### Source material ###
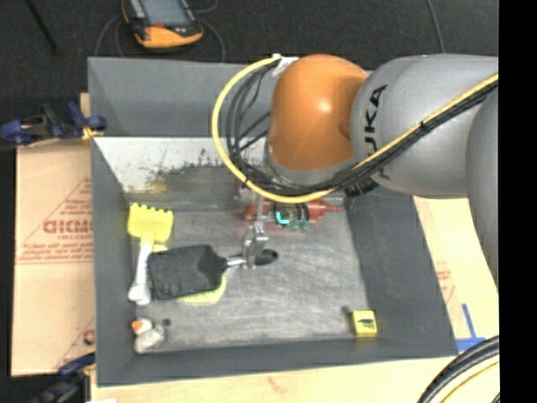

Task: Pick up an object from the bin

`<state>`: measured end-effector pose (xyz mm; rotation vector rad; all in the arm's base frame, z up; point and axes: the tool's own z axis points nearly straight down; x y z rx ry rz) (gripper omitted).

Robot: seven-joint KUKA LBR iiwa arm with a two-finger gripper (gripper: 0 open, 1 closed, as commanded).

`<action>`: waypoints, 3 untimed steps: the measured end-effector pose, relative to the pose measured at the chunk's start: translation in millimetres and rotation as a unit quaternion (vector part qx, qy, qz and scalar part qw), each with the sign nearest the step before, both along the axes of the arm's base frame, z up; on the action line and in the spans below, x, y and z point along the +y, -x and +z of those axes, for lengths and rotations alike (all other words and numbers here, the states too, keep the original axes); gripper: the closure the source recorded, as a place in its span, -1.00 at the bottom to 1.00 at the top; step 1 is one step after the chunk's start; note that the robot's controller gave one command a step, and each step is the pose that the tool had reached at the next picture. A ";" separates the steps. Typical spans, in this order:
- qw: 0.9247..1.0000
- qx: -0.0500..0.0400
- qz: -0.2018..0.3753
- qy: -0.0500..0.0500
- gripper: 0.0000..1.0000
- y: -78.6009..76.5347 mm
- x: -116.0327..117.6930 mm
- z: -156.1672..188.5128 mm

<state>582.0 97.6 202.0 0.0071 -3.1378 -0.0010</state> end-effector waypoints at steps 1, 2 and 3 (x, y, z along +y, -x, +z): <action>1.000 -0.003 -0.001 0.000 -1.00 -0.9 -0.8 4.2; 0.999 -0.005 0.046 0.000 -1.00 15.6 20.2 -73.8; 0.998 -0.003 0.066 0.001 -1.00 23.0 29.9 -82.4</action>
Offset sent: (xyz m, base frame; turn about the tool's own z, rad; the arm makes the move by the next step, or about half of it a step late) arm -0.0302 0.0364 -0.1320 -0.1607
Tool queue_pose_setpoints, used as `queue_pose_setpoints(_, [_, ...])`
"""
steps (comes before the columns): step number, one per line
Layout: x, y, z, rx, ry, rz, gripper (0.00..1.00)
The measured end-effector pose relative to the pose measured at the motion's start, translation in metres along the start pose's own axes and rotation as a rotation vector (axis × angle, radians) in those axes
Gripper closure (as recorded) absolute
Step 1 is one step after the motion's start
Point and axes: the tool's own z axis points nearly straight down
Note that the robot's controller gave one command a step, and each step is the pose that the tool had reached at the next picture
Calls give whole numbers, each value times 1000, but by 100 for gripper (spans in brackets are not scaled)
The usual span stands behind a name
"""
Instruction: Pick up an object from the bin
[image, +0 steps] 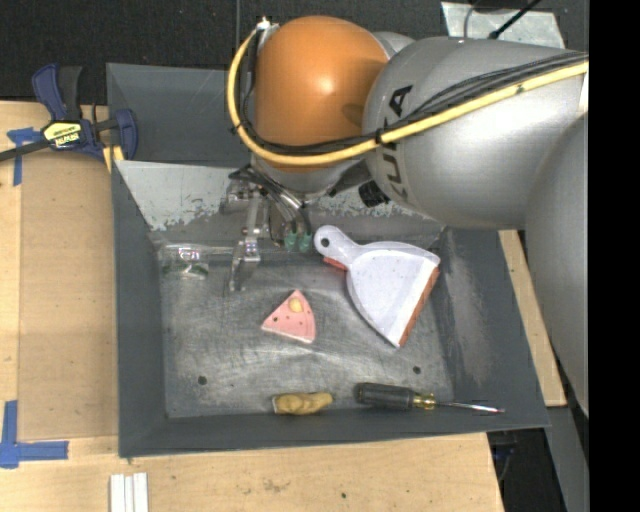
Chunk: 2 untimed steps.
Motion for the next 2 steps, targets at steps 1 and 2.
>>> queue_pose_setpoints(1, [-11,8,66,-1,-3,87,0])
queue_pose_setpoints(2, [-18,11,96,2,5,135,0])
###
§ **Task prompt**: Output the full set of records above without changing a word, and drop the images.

§ **Result of this task**:
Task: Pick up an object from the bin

`<state>`: measured end-effector pose (xyz mm; rotation vector rad; all in the arm's base frame, z up; point and axes: the tool's own z axis points nearly straight down; x y z rx ry rz) (gripper omitted).

Robot: seven-joint KUKA LBR iiwa arm with a two-finger gripper (gripper: 0 open, 1 closed, as commanded).

`<action>`: waypoints, 3 untimed steps: the measured end-effector pose, relative to the pose measured at the chunk's start: translation in millimetres and rotation as a unit quaternion (vector part qx, qy, qz and scalar part qw), each with the sign nearest the step before, both along the axes of the arm's base frame, z up; on the action line and in the spans below, x, y and z point along the +y, -x and +z of those axes, for lengths and rotations alike (all other words and numbers here, the states too, keep the original axes); gripper: the closure the source recorded, as a place in its span, -1.00 at the bottom to 1.00 at the top; step 1 is one step after the chunk's start; note that the robot's controller gave one command a step, and each step is the pose that the tool had reached at the next picture. A ";" separates the steps. Typical spans, in this order:
- qw: 0.9247..1.0000
- qx: -0.0500..0.0400
- qz: -0.2018..0.3753
- qy: -0.0500..0.0500
- gripper: 0.0000..1.0000
- y: -78.6009..76.5347 mm
- x: -116.0327..117.6930 mm
- z: -156.1672..188.5128 mm

<state>582.0 97.6 202.0 0.0071 -3.1378 -0.0010</state> end-effector waypoints at steps 1, 2 and 3 (x, y, z along +y, -x, +z): <action>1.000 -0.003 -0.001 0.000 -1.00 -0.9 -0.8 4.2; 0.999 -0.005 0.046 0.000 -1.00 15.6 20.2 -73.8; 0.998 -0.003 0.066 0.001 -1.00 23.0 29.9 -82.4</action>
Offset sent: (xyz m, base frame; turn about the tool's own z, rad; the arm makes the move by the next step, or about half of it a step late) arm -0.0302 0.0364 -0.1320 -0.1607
Tool queue_pose_setpoints, used as `queue_pose_setpoints(_, [_, ...])`
"""
steps (comes before the columns): step number, one per line
Layout: x, y, z, rx, ry, rz, gripper (0.00..1.00)
The measured end-effector pose relative to the pose measured at the motion's start, translation in metres along the start pose's own axes and rotation as a rotation vector (axis × angle, radians) in those axes
Gripper closure (as recorded) absolute
Step 1 is one step after the motion's start
Point and axes: the tool's own z axis points nearly straight down
Note that the robot's controller gave one command a step, and each step is the pose that the tool had reached at the next picture
Calls give whole numbers, each value times 1000, but by 100 for gripper (spans in brackets are not scaled)
The usual span stands behind a name
"""
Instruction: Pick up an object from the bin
[image, +0 steps] 
Chunk: 2 untimed steps.
Motion for the next 2 steps, targets at steps 1 and 2.
>>> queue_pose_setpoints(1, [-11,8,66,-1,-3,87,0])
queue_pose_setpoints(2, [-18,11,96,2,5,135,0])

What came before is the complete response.